Os gays avançam irreversivelmente sobre os domínios heteros e viram uma surpreendente página diante da sociedade que teima em não legitimar sua união e adoção de filhos. À intransigência, o fato consumado esbofeteia os apologistas da tradicional família, que vai mal, obrigado. E tapa de gay não dói, humilha. Por expor perante olhos que não querem enxergar casais se formando sem os cacoetes impostos pela tradição, família e propriedade. O modelo exemplar a ser transmitido para os herdeiros. Restando o campo moral e ético onde todos são todos e não chegam a somar, pois cada um livre-arbitra sua quitanda, sua horta, bar, cozinha e dormitório que formam os princípios de seu lar.
Não sujeitos aos ditames cobrados às famílias heteros, praticam com muita alegria um amor a descoberto de causar inveja a veteranos que dão trotes em calouros. O que faz os homens heteros pensarem com seus botões: de onde vem toda essa alegria?
O epicentro do terremoto gay está deixando para trás São Francisco e se deslocando para o Rio de Janeiro, atraindo ingleses e alemães, à frente no tempo e no espaço político, ao se assumirem. Praias e tempo ensolarado o ano todo correspondem a um oásis no deserto de idéias que vigora no planeta. O culto ao corpo enaltecido na Cidade Maravilhosa tem como alvo certo a sensualidade, podendo operar o milagre de transformar o feio no bonito. E quando se é feliz, se gasta mais, se materializa o prazer sem medir conseqüências, pois não precisam pensar em filhos nem netos, ou sustentar uma patroa que vagabundeie sem trabalhar ou uma amante que custe os olhos da cara.
Em se tratando de ser humano, ainda mais gay, o que há de mais importante é a aceitação. Compreensão seria pedir demais. Agora, encontrar uma receptividade que dê vazão à sua capacidade de amar, onde o sorriso estampa sua felicidade, que varreu a depressão originada na perseguição, aí é o paraíso. Desbancaram a fama da garota de Ipanema, colocando em foco a beleza masculina e matando de inveja as mulheres por não poderem aproveitar tanto pedaço de mau caminho.
Uma estética gay de se relacionar intimida homens e mulheres que se declaram normais. Quando Viagra bate recordes de vendagem a título de recuperar a potência e salvar casamentos do espetáculo do fim anunciado. Enquanto mulheres entram em pânico diante da retirada em desabalada correria das hostes machas, auto-indagando-se onde foi que erraram.

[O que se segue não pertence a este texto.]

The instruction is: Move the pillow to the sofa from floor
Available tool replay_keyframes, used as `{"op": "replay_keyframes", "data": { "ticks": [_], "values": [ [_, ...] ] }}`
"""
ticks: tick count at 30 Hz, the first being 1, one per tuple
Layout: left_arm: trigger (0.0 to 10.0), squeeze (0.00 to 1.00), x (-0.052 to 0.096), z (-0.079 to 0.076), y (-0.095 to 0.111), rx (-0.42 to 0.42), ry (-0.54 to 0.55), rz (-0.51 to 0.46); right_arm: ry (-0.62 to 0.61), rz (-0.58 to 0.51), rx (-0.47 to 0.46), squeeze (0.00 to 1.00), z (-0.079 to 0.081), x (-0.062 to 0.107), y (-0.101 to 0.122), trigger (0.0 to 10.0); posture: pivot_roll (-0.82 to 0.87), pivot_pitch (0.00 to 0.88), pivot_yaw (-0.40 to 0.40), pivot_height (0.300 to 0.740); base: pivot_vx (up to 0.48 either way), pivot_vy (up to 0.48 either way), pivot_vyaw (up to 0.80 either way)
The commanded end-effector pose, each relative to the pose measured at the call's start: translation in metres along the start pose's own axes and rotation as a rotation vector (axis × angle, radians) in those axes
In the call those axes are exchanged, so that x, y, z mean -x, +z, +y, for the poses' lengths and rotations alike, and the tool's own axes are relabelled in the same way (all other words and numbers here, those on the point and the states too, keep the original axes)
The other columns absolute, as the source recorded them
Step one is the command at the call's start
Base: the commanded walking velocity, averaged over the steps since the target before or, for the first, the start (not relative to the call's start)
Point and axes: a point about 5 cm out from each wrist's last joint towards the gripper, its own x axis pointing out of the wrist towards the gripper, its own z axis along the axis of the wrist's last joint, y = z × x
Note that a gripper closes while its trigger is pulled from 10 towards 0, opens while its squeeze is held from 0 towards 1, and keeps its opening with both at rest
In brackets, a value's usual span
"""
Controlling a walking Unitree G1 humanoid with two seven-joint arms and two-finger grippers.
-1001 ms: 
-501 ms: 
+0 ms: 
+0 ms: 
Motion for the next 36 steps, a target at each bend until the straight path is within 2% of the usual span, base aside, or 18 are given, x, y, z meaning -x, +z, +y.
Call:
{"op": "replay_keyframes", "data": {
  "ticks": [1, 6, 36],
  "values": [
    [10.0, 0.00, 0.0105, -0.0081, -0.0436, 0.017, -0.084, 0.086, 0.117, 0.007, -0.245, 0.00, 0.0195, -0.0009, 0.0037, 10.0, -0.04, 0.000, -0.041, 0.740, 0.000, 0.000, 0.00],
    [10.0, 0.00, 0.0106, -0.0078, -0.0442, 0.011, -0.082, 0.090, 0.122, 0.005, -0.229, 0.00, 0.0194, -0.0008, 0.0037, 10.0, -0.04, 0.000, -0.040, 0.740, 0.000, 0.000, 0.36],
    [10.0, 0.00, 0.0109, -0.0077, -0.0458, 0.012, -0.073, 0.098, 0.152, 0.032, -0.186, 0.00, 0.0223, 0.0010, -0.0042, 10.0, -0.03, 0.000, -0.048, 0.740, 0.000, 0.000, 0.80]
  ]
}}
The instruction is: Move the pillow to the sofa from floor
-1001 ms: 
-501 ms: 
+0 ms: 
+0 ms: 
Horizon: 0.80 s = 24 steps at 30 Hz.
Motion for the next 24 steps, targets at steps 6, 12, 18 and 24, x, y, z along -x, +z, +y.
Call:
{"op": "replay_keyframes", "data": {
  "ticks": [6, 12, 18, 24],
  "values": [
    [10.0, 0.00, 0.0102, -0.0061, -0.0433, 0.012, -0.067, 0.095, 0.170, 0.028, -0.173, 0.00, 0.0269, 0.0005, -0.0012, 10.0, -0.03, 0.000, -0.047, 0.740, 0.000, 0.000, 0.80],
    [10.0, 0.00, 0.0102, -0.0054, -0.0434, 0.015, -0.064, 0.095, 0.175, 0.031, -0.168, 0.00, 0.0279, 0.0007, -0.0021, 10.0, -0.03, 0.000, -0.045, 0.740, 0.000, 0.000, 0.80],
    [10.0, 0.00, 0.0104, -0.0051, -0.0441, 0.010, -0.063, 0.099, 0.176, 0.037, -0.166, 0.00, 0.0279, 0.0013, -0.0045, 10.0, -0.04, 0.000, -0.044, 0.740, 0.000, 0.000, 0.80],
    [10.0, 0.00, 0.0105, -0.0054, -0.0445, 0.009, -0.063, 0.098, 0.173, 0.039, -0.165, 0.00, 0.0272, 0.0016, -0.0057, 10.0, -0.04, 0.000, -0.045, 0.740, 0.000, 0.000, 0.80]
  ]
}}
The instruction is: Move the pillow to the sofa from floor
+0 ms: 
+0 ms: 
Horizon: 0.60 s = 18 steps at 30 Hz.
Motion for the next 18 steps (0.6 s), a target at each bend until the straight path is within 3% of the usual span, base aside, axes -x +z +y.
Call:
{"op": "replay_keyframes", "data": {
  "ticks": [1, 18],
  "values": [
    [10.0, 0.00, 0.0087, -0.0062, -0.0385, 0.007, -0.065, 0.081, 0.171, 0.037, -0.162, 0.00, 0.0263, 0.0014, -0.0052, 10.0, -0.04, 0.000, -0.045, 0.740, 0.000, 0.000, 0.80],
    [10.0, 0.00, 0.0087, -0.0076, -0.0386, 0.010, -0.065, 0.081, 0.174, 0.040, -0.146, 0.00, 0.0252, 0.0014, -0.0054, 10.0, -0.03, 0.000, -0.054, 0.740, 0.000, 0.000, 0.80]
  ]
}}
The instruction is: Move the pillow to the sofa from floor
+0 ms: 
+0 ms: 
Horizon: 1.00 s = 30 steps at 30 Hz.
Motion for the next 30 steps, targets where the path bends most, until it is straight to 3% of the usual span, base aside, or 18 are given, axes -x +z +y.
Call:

Se a traição sempre foi um leão deitado na cama do casal, uma erva daninha que apodrecia os frutos da árvore do amor, como podem os gays andar em bandos, soltando fagulhas de prazer, e não se deprimirem com a posse? A segunda instituição mais antiga do mundo depois da prostituição.
Orgia, calígulas reencarnados filosofam ejaculando. A ser verdade, é o que romeus e julietas mais desejam entre quatro paredes. Só a inveja para desviar o rio e discriminar os convictos dos não-convictos em margens opostas. Mas se é o prazer de admirar aquela criatura ao seu lado e cumulá-la de beijos o que nos reúne no mesmo conjunto, por que se deixar invadir pela tristeza, ressentimento e desdém de uma paixão com os canais trocados? Por que não fazer tal julgamento diante de um espelho que refletirá seus atos, suas raivas, impulsos, tendências, preferências irretorquíveis e reatividade? A memória é fraca, mas o espelho ajudará a reconstituir sua obra arquitetada em torno de seu sexo.
Orgulhosamente, os gays alardeiam que cruzaram o rio turbulento da existência para encontrar paz de espírito consigo mesmos. Quando a maioria sobe e desce ao longo do rio, permanecendo na mesma margem. Deixaram para trás o obscurantismo, abandonaram seu lar e foram em direção a uma vida de liberdade. Os primeiros se defrontaram com a solidão. Os seguintes, a alegria suprema, ao se libertarem de qualquer entrave que possa turvar a mente.
Gays, dispersos e disfarçados, rumo a um senso de unidade dentro de si e com o universo. Heteros, em dispersão de proles, clãs, patriarcados, heranças, do bom nome. De avalizar a vocação da família e da genética.